Ontario and Quebec Railway

Overview
- Reporting mark: O&Q
- Locale: Ontario, Canada
- Dates of operation: 1881–1998
- Successor: St. Lawrence and Hudson Railway

Technical
- Track gauge: 4 ft 8+1⁄2 in (1,435 mm) standard gauge

= Ontario and Quebec Railway =

Railway in Canada

The Ontario and Quebec Railway (O&Q) was a railway located in southern and eastern Ontario, Canada. It was initially chartered in March 1881 by managers of the Canadian Pacific Railway to run between Toronto and Perth, where it would connect, via a short branch line, to the CPR-controlled Brockville and Ottawa Railway. Construction began in 1882, and the line was completed in August 1884.

Starting in 1883, CPR began using the O&Q to build a network in southern Ontario to compete with the Grand Trunk Railway. The O&Q leased the Credit Valley Railway, Toronto Grey & Bruce, London Junction Railway and some sections of the Canada Southern Railway, building an extensive portfolio of routes. In August 1888 they provided a direct through route to Montreal by leasing the Atlantic and North-west Railway and connecting it to the O&Q via an extension from Smiths Falls to the Quebec border. A final major extension was the West Ontario Pacific Railway (WORP), which connected the Credit Valley in Woodstock to Windsor and the US border. The WOPR opened in 1887, and was immediately leased to the O&Q.

The western end of the O&Q currently forms the CPR mainline from Detroit and Windsor to Toronto, running through North Toronto and into the CPR Toronto Yard in Agincourt. The route eastward remains in limited use through Peterborough and on to Havelock where it serves several mines and quarries. However, most of the traffic between Toronto and Perth was redirected to a new CPR line running along the shoreline of Lake Ontario, the Campbellford, Lake Ontario and Western Railway. This turns northeast at Kingston to meet the O&Q at Perth, where the original O&Q forms the rest of the CPR mainline to Montreal.

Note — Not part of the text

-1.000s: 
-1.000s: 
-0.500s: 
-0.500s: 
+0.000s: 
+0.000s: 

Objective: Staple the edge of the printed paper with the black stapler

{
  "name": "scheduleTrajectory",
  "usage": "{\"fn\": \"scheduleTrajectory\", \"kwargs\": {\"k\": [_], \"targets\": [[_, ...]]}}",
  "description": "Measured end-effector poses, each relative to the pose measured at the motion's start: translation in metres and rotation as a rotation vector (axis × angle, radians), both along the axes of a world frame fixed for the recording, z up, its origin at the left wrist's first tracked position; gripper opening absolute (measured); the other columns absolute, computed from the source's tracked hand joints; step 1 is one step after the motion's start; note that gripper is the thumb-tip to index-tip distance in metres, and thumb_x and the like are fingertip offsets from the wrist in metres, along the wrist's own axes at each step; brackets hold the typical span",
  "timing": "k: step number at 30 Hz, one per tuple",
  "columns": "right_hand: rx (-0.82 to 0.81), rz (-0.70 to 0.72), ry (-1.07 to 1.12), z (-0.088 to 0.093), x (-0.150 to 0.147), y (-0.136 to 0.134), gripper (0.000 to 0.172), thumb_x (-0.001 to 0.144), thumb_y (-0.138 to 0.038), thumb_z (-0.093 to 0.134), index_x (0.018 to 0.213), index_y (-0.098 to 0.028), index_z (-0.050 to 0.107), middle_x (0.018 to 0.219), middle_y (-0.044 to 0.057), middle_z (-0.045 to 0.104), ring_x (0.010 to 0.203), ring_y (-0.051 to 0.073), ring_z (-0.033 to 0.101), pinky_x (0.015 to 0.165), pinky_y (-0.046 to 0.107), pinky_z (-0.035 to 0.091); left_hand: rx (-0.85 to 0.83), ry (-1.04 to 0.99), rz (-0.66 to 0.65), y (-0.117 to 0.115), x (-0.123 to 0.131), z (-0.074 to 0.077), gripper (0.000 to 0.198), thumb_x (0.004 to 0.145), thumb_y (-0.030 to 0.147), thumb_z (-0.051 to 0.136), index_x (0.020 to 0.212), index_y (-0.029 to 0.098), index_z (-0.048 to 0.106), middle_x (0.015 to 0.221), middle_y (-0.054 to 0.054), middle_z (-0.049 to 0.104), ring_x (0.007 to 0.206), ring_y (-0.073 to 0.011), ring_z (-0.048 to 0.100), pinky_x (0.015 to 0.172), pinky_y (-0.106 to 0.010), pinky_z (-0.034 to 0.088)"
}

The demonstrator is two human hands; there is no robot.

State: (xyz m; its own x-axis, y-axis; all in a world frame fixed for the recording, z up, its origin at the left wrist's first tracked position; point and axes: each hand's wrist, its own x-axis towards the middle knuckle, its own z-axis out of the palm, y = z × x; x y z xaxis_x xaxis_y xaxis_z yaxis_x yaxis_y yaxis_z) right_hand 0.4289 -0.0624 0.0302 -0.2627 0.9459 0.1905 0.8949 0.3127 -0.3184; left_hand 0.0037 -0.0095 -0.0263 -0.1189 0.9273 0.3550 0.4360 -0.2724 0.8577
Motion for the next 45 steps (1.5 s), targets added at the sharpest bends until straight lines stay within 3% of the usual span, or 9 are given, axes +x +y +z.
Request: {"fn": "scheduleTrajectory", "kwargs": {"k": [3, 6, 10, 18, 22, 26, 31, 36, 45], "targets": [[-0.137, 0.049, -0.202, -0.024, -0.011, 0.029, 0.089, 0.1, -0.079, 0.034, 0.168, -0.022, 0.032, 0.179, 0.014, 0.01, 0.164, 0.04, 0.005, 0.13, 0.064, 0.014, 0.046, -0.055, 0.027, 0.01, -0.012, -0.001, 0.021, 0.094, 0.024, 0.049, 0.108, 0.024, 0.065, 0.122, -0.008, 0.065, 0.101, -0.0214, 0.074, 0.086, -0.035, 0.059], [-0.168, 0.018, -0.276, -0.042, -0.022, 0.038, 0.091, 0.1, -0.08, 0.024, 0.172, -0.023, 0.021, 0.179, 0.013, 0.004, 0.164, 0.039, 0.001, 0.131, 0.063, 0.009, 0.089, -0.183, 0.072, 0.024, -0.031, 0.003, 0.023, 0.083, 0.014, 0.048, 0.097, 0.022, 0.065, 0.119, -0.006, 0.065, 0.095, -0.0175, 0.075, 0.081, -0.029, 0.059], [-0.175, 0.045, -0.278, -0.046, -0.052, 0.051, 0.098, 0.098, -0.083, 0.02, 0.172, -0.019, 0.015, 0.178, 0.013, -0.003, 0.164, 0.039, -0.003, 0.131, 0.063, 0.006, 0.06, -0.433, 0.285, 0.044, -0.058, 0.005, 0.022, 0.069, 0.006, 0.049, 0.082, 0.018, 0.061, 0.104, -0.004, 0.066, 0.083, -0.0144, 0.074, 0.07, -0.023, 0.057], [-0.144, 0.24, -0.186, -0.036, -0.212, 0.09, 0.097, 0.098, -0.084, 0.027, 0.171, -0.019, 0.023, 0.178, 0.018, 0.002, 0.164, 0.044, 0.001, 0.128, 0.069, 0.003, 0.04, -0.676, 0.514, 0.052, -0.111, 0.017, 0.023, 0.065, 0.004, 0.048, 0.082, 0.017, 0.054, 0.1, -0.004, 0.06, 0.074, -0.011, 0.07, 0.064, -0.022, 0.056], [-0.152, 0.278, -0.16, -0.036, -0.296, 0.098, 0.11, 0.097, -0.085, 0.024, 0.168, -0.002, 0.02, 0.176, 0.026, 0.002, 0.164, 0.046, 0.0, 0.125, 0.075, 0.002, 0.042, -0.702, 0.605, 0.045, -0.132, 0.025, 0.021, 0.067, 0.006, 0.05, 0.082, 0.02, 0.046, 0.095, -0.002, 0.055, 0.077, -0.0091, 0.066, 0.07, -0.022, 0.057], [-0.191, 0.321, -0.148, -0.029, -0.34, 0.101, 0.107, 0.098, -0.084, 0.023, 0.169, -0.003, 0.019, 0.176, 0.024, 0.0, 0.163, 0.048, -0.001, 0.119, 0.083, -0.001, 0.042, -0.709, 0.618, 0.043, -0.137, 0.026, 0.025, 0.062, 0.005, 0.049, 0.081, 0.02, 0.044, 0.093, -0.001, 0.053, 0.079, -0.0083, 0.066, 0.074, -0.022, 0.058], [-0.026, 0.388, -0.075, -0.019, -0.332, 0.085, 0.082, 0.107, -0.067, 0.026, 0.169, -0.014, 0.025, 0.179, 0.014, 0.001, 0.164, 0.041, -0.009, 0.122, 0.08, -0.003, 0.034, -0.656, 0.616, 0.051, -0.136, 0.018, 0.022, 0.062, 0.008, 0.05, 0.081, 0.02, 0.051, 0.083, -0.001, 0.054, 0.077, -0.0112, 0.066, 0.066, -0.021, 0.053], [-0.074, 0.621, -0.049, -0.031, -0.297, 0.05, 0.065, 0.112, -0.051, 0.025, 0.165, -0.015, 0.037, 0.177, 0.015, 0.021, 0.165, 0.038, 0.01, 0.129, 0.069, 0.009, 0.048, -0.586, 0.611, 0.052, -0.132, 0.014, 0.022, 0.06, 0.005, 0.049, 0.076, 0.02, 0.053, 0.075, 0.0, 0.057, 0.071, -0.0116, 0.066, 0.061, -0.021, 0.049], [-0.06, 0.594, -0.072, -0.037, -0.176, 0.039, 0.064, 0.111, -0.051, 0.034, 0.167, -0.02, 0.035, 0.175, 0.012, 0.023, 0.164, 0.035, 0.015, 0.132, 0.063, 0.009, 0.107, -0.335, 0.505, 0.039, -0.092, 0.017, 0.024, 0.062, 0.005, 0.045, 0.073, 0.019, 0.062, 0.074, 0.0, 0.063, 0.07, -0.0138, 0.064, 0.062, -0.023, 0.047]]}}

The section from Glen Tay and Tweed was abandoned in 1971, and then from Tweed to Havelock in 1988. This section is now a portion of the Trans Canada Trail. The section from Toronto to Smiths Falls, now known as the Havelock Subdivision, has seen interest by VIA Rail for passenger service as their High Frequency Rail Project. The section from Perth to Quebec operates as the Winchester Subdivision, from Woodstock to London as the Galt Subdivision, and from London to Windsor as the Windsor Subdivision. The North Toronto Station, the main O&Q passenger station in Toronto, is now use as a flagship LCBO.

==History==

The railway had received a charter in 1881, authorizing it to building a railway line between Perth and Toronto. It was effectively controlled by the Canadian Pacific Railway (CPR), as 95% of the shares issued were held by persons connected with the CPR.

Through the O&Q, the CPR created its railway network in southern and eastern Ontario:

1. it amalgamated with the Credit Valley Railway, which had also acquired a 999-year lease to a railway line from London Junction Railway.
2. CP sold to O&Q its line from Perth to Smiths Falls
3. O&Q leased from Toronto Grey & Bruce Railway for a term of 999 years its rail line running from Toronto northwest to Owen Sound and other points
4. O&Q purchased from Atlantic and North-west Railway a part of its railway system in Quebec thereby providing a connection to the province's railways
5. O&Q received authorization to amalgamate with the CVR, TG&B, A&NW or Canada Southern Railway, or acquire or lease any of their lines, in order to provide a through service between Toronto, Ottawa and Montreal
6. Parliament approved a preliminary agreement between the CPR and CVR, O&Q and A&NW to provide for the leasing of lines in order to provide for a through route between Montreal and St Thomas.

===Lease of operations to CPR===
The CPR formalized its association with the O&Q by obtaining a 999-year lease on it in 1884, expiring in 2883. By 1890, this lease gave the CPR an extensive network in Ontario and Quebec, with lines reaching between Quebec City and Windsor, Ontario, as well as a line running from near Ottawa to a connection with the CPR at Mattawa, Ontario.

The CPR never owned all of O&Q, a fact that caused legal problems when it attempted to sell off some O&Q real estate in Toronto that had become quite lucrative. However, the CPR won the court battle, which went to the Supreme Court of Canada.

While O&Q and the TG&B had always been operated as part of the CPR network, they were finally amalgamated to form the St. Lawrence and Hudson Railway in 1998, as a consequence of a corporate reorganization undertaken by CP.